School Improvement

School Improvement Process

The task of educating the nation’s children is significant, and schools across the country face a variety of challenges in the pursuit of this mission. When a school fails to meet federal benchmarks in reading and mathematics for two years in a row, it is required to produce and implement a school improvement plan. A school improvement plan is the first step in improving the quality of education that it provides.

Through the School Improvement Process we identify the academic and priority goals along with strategies for each school. School leadership and school leadership teams refine their action plan annually to define their school’s targeted work to raise achievement and prepare every student to graduate.
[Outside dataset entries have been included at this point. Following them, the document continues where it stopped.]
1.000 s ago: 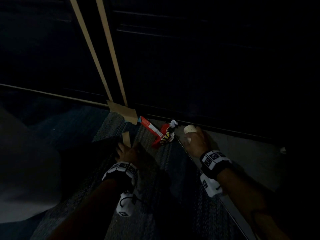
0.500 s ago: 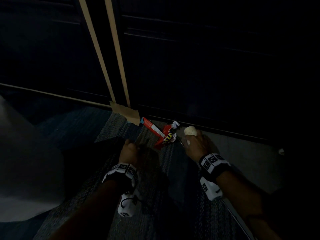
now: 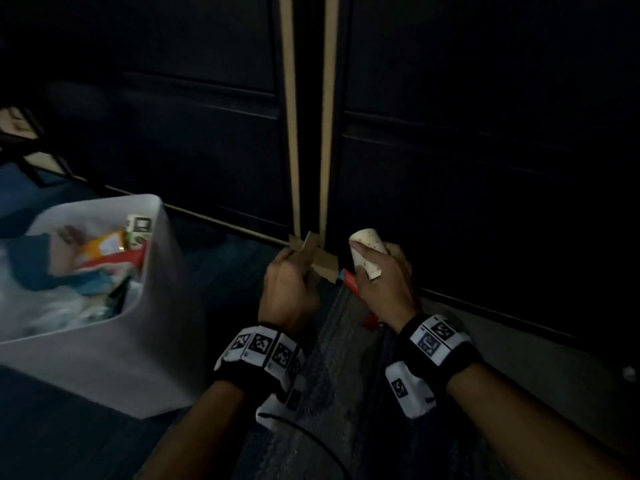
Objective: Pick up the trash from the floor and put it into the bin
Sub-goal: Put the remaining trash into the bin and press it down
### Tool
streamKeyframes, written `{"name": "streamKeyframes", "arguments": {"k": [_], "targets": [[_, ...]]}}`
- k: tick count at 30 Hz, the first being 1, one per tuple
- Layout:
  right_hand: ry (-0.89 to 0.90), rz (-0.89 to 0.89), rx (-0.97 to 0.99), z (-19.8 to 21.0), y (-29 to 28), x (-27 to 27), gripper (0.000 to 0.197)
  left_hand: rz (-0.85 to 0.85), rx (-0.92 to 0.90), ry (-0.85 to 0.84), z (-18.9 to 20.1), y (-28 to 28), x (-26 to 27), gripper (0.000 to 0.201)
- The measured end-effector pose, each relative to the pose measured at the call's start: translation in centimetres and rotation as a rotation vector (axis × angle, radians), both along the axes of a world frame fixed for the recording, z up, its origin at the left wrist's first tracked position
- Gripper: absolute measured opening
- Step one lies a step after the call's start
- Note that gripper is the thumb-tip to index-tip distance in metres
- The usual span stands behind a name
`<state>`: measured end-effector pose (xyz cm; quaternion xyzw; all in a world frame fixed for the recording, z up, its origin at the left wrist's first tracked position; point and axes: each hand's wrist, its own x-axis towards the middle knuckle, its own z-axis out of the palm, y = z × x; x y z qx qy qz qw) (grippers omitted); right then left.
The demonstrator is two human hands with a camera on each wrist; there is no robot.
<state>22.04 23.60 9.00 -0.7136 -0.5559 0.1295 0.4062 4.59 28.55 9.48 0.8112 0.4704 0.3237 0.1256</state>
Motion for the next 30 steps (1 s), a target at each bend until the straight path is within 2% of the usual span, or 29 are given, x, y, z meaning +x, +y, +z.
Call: {"name": "streamKeyframes", "arguments": {"k": [4, 8, 13, 15, 17, 20, 23, 27, 29, 30], "targets": [[0.017, 0.086, 0.129, 3.8, 0.9, -4.2, 0.058, 0.028, 0.096, -0.057, 4.5, -0.8, -3.4, 0.014], [0.020, 0.211, 0.219, 7.3, 1.1, -8.5, 0.069, 0.162, 0.154, -0.164, 9.6, -1.8, -7.4, 0.008], [-0.010, 0.313, 0.260, 11.4, 0.9, -13.7, 0.066, 0.264, 0.153, -0.207, 14.0, -2.0, -13.4, 0.045], [-0.038, 0.349, 0.286, 12.6, 1.4, -15.4, 0.063, 0.320, 0.124, -0.226, 15.1, -1.8, -16.1, 0.053], [-0.074, 0.380, 0.300, 13.6, 2.1, -17.2, 0.060, 0.364, 0.091, -0.209, 15.4, -1.6, -19.1, 0.051], [-0.132, 0.412, 0.296, 14.4, 3.1, -19.9, 0.055, 0.394, 0.071, -0.231, 15.0, -1.3, -23.2, 0.023], [-0.207, 0.477, 0.207, 14.4, 4.4, -22.4, 0.056, 0.485, 0.032, -0.136, 14.1, -0.6, -25.8, 0.012], [-0.365, 0.574, 0.075, 14.5, 6.2, -25.3, 0.059, 0.431, -0.133, 0.069, 12.8, 0.9, -27.0, 0.019], [-0.493, 0.608, 0.081, 14.3, 7.1, -26.5, 0.063, 0.424, -0.111, 0.070, 12.5, 1.0, -27.2, 0.017], [-0.543, 0.619, 0.082, 14.2, 7.4, -26.9, 0.063, 0.427, -0.031, 0.027, 12.4, 0.9, -27.2, 0.013]]}}
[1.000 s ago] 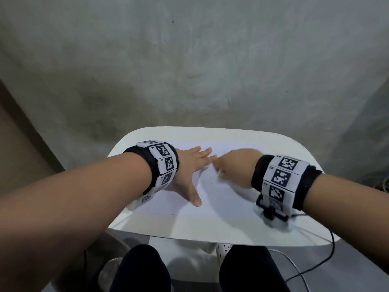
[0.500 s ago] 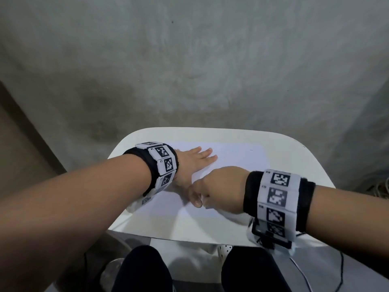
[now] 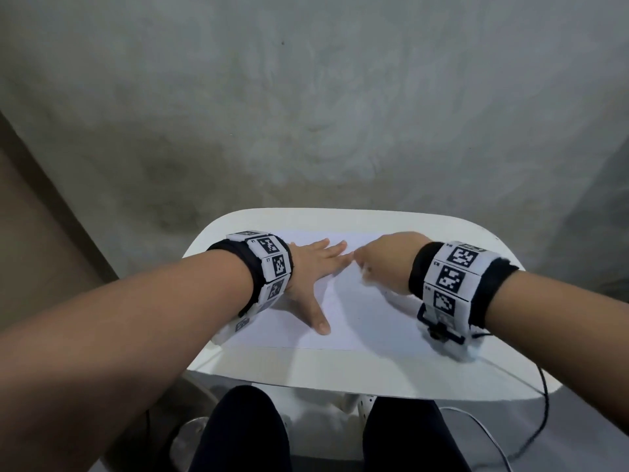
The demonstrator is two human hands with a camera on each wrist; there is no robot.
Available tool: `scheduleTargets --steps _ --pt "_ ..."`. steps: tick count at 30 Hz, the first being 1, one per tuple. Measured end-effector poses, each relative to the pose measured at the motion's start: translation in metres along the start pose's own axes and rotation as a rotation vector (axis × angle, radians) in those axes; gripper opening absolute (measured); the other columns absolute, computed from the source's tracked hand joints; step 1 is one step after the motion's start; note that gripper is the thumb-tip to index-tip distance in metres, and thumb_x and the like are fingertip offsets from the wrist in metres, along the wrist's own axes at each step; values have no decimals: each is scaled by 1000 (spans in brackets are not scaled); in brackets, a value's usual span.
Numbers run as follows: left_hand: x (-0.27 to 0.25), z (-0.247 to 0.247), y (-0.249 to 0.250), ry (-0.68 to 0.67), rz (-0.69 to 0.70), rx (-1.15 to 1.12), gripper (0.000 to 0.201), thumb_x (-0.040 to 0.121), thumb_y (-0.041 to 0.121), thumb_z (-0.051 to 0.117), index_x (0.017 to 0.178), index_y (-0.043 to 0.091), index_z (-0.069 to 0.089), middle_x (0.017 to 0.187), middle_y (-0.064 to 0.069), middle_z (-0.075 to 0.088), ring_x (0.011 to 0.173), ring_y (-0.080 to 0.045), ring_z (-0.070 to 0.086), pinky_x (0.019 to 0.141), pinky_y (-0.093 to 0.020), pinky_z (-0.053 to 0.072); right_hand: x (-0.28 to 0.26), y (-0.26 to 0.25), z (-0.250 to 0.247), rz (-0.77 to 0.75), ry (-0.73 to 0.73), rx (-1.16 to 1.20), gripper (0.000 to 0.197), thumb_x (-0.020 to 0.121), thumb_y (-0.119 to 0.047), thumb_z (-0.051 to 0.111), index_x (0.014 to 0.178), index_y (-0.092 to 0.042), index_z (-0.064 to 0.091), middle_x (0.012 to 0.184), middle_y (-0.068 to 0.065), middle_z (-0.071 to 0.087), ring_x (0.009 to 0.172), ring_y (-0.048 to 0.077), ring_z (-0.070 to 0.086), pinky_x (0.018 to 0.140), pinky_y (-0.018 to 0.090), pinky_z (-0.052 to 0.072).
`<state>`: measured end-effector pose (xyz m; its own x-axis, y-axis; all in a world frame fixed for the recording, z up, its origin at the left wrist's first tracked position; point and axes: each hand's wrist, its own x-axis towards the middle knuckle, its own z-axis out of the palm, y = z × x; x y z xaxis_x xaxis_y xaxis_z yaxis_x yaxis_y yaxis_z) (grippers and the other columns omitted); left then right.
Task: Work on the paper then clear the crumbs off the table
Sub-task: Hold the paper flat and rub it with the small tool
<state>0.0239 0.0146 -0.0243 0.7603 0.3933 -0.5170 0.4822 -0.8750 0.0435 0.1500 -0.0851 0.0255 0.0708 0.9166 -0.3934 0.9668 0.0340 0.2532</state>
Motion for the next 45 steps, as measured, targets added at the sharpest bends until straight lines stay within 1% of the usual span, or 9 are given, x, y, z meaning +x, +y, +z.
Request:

Effectiveness of School Improvement

For Schools struggling to meet federal benchmarks for education in reading and math, a school improvement plan can prove to be very effective. By taking a close look at its weaknesses and determining specific based approaches to address those areas, a school can quickly improve the educational outcomes of students.

Why is it important for parents to be involved in the School Improvement Process?

Studies show that students who have parents involved in their schooling perform better, and a school improvement plan works to emphasize this factor. Plans are required to explain how a school will encourage interaction between parents and teachers, as well as having parents involved in some of the decisions that are made in the school. When parents feel invested in the education of their child, they provide a better foundation for the student to build from. Parents are strongly encouraged to participate in the school improvement process.

What areas will be reviewed, monitored, and addressed?

In the office of school improvement, we will monitor all data points including attendance for both students and teachers, chronic absenteeism, academic data, discipline, graduation rate, as well as provide coaching for administrators & teachers, conduct professional development as needed, conduct classroom observations with feedback, conduct monthly leadership team meetings, and offer teacher and administrative support to all schools.